Brazilian footballer

Luiz António Gaino Jr., known as Júnior Paulista (literally Jr. from São Paulo state) (born 7 January 1981) is a Brazilian footballer who plays for Esporte Clube Santo André.

==Biography==
Born in Jundiaí, São Paulo state, Júnior Paulista started his career at Portuguesa.

===Internacional===
He left for Rio Grande do Sul side Internacional in 2003. He did not play much for the team in nation-wise competitions but his namesake did (who known as just "Júnior" in although both from São Paulo state). He played 5 times in 2003 Série A, which the first three times were substitutes: on 19 July against Figueirense, on 24 July against Flamengo and on 2 August against São Paulo.
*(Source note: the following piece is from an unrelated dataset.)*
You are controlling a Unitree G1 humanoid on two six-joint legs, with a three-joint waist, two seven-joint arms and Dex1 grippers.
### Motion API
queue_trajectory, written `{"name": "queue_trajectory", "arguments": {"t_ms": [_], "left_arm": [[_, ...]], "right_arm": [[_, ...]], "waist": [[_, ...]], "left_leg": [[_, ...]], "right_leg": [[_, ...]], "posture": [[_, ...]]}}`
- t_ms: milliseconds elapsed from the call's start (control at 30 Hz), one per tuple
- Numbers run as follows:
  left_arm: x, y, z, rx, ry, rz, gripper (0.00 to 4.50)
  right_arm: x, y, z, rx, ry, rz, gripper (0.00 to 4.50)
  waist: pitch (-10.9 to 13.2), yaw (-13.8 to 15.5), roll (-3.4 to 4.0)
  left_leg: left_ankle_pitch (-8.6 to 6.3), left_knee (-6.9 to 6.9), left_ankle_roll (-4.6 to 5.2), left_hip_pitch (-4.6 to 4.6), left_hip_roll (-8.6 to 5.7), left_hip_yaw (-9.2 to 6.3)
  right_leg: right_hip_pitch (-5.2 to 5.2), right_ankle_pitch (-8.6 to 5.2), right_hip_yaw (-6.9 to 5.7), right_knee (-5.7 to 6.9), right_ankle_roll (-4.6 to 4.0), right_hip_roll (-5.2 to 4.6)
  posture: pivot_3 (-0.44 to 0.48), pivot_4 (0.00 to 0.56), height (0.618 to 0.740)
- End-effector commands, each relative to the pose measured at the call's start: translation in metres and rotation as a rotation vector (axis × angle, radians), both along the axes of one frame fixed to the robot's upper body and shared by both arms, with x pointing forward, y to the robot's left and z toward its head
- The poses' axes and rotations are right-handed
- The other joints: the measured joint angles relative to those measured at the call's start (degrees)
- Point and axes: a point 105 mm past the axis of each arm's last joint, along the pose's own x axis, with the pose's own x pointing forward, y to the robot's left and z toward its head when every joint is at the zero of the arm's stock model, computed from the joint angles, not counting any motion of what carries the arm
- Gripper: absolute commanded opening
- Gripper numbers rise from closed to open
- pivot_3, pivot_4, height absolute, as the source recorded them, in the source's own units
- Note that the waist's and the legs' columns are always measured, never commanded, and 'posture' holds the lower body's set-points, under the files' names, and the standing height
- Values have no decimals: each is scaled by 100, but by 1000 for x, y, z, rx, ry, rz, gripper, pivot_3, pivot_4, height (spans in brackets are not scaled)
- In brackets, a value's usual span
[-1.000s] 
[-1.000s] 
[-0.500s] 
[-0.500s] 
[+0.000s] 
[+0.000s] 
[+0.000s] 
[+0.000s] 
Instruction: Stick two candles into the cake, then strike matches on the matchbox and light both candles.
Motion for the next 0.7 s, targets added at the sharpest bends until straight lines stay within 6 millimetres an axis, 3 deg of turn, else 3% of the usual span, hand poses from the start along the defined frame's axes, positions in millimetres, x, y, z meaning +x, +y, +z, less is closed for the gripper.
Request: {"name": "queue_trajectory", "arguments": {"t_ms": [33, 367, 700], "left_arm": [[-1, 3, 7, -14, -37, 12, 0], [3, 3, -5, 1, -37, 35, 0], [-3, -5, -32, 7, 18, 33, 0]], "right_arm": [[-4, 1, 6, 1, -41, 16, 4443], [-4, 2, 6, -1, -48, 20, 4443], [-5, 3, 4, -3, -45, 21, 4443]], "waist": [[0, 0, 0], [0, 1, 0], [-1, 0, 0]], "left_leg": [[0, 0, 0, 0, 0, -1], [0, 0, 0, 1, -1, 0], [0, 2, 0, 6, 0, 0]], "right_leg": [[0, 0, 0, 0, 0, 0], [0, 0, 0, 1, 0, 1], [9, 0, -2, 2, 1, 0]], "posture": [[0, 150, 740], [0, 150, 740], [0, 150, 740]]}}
He finished as the losing semi-finalists of 2004 Copa FGF with Inter B. He played for Inter B in 2005 Campeonato Gaúcho Second Division.

===Gama===
He left for Federal District team Gama in May 2005, which he remained to refer as "Júnior Paulista" and his another namesake just known as "Júnior". He only played 6 games for Gama in 2005 Campeonato Brasileiro Série B; that season Gama finished as the 13th of the first stage.

===São Paulo teams===
On 1 January 2006 he signed a contract with Rio Branco Esporte Clube until the end of 2006 Campeonato Paulista Série A1. In April he left for Santo André until the end of 2006 Campeonato Brasileiro Série B, yet he still known as "Júnior Paulista" and another "Júnior" known as Júnior Costa. However, he only played the first 6 matches he possible to play (round 2 to 7) since his contract was received and recorded by BID-E system of CBF on 17 April. But in November, he signed a new 1-year contract with club.

In February 2008 he left for União São João until the end of 2008 Campeonato Paulista Série A2, but in February he was transferred to Mirassol of Campeonato Paulista Série A1.

===Portugal===
He was transferred to Portuguese Liga de Honra side Feirense in 2008–09 season.

===Return to Brazil===
In December 2009 he returned to Brazil, signed by São José Esporte Clube until the end of 2010 Campeonato Paulista Série A2. He was signed by Série B side Vila Nova in April but released in June. In July he was signed by Série C side Marília.

===Pelotas===
In January 2011 he was signed by Pelotas until the end of 2011 Campeonato Gaúcho, which he was presented on 16 January 2011 along with former Santo André teammate Makélelé. He made his debut on 6 February, replacing suspended Fernando Cardozo (another ex-teammate of Inter, suspended for third caution) as starting defender. Since then he played 7 more games and scored a goal (all in the second half of season, the "Taça Farroupilha", took the place of F.Cardozo). In April he signed a new 2-year contract with club.